I’ve been having sex since I was a junior in high school (my first time) I think I was 17 years old and I may have been one of the last of my friends to get my period in middle school but I was the first of the group to lose my virginity. Not surprised at all. I was always the more sexual one of the group. The crazy, freaky, fast paced friend who never really slowed down.

It’s been five months since I’ve had sex. This is the longest I have gone without sex since my first time. Between 17 and 24 I was either in a long-term relationship or having a good old-time with groups of different guys. Of course there were moment of dry spells. Little ones though, like four months.

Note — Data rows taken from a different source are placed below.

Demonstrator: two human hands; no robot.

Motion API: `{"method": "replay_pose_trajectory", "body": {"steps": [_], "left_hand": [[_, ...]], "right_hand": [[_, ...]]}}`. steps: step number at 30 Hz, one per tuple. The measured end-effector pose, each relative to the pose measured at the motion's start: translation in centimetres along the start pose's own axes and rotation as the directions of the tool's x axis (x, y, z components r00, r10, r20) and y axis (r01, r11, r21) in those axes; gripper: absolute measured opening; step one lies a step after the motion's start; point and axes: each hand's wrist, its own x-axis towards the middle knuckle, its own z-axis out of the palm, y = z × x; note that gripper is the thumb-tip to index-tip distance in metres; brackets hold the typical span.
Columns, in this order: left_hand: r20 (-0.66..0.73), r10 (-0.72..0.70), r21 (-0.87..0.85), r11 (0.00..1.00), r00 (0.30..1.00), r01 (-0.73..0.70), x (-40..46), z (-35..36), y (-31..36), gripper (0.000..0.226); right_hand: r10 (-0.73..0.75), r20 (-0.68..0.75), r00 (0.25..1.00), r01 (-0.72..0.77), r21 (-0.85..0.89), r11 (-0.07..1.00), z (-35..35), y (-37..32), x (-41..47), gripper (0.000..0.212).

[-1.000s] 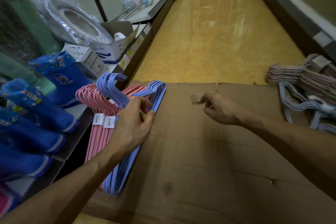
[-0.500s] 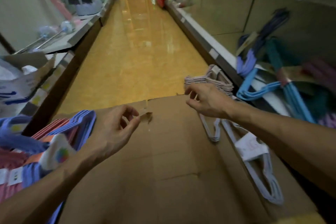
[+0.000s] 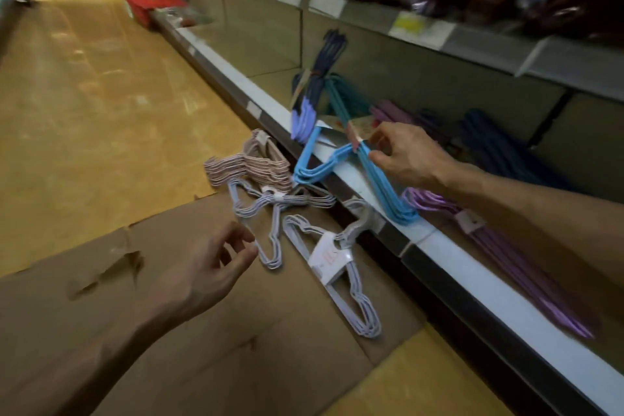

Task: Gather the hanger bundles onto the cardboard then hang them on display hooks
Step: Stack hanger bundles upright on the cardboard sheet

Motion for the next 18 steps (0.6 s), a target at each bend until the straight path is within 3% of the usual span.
{"method": "replay_pose_trajectory", "body": {"steps": [6,10,12,18], "left_hand": [[0.061,0.201,-0.110,0.975,0.978,-0.194,3.5,4.1,5.8,0.008],[0.057,0.285,-0.166,0.948,0.957,-0.272,4.4,6.6,9.3,0.007],[0.071,0.307,-0.197,0.937,0.949,-0.288,4.6,7.6,10.6,0.009],[0.100,0.355,-0.243,0.915,0.929,-0.323,6.1,9.9,13.4,0.010]], "right_hand": [[0.185,-0.014,0.983,-0.185,0.004,0.983,-3.5,6.8,-3.4,0.030],[0.362,-0.080,0.929,-0.363,-0.003,0.932,-6.2,12.3,-6.3,0.028],[0.442,-0.040,0.896,-0.443,-0.023,0.896,-7.2,15.4,-8.1,0.030],[0.608,0.179,0.773,-0.612,-0.038,0.790,-8.6,20.1,-12.5,0.068]]}}
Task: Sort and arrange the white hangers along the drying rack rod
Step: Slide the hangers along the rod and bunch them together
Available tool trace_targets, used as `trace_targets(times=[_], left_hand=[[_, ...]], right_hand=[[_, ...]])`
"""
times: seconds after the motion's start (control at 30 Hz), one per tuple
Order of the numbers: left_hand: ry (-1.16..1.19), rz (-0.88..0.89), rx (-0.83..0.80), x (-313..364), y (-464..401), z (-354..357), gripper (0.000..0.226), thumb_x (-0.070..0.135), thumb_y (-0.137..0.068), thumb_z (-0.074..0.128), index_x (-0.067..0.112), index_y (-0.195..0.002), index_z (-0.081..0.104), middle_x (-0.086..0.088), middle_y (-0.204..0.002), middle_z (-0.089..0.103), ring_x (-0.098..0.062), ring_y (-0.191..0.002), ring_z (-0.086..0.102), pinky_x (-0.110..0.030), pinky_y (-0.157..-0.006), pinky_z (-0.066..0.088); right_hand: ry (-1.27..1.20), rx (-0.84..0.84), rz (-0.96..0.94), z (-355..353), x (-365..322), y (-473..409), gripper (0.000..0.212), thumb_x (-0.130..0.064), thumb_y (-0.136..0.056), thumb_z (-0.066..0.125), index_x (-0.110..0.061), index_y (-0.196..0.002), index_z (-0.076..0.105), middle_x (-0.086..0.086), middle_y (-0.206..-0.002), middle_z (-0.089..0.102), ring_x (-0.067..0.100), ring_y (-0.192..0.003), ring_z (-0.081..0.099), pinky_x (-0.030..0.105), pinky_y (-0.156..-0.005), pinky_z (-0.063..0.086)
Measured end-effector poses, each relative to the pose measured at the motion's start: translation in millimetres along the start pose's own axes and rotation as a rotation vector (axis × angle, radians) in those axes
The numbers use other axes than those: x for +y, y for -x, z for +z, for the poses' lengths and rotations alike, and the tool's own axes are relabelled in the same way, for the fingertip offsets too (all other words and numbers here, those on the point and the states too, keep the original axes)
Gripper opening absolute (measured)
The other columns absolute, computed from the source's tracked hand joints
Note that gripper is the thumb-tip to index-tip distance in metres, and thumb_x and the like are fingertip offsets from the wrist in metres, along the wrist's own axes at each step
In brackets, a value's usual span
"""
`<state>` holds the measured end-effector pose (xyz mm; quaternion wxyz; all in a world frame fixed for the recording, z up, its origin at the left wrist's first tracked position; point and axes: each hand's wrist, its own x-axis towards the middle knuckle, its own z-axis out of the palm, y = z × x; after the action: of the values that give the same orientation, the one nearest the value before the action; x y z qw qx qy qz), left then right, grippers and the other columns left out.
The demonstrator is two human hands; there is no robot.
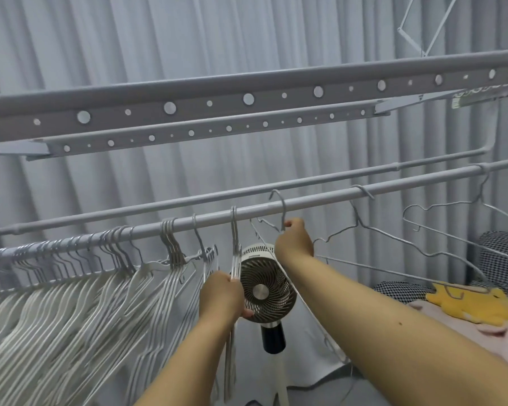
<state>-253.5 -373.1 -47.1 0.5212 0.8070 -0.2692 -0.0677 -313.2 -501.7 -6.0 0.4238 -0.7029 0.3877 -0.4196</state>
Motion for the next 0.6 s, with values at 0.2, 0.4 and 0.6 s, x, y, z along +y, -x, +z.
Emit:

This dry spell has no end in sight. I’m not worried or upset. It’s more of my ongoing joke and something I enjoy talking about.

But don’t you hate it when you tell people you’re going through a dry spell and they try to out do you and tell you they spent even longer not having sex. Like you say, “Oh, its been six months now.” And then someones shots, “oh I went two years.”

What do you want? A slow hand clap? A gold star? Sex from me?

Don’t you also hate those people with statements: Oh, I don’t need sex.I’m asexual. Ha! I think it’s almost insulting to those of us that can admit sexual desires play an integral role in our daily lives. It’s like when you were a little kid playing sports and you cry after getting hit by a basketball and your friend would laugh and shout, “ha I never cry, because I’m tough.”

And you’re like, “um that’s not healthy.” Actually emotionally damaging.”

Also they always seem like they are looking down upon you and you need to get your act together. Ugh I dislike this. Especially from those who don’t even masturbate. These are healthy needs, like wanting pie or smoothies.

Masturbating: Don’t you hate it when you masturbate to a certain song a few times so after that its hard to listen to it in public. I masturbated to Katy Perry’s “Dark Horse” one too many times. Now I live in fear that if it comes on the radio…I may come too…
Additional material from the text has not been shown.